Prompt | Only those lines running from the line that contains "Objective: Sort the" through the end of the material are to be written out, each exactly as shown.

Given data |
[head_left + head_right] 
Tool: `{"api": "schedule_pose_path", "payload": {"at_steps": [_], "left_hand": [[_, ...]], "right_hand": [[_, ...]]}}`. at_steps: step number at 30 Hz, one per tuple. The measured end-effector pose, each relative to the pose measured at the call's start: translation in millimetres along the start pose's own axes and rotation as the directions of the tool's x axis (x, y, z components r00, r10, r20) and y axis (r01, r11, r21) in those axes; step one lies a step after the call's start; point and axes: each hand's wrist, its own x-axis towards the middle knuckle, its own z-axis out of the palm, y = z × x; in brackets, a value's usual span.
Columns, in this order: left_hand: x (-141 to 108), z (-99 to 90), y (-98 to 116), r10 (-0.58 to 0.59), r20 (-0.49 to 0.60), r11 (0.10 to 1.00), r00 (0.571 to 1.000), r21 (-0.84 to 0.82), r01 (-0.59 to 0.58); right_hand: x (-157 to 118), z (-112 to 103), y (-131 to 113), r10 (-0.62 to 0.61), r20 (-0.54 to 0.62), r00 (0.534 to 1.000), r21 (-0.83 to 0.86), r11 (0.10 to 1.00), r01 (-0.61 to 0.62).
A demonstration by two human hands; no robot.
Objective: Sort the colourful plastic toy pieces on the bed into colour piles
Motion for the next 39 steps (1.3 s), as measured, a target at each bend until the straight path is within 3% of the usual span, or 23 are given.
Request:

Answer |
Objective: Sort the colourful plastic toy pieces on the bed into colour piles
Motion for the next 39 steps (1.3 s), as measured, a target at each bend until the straight path is within 3% of the usual span, or 23 are given.
Request:

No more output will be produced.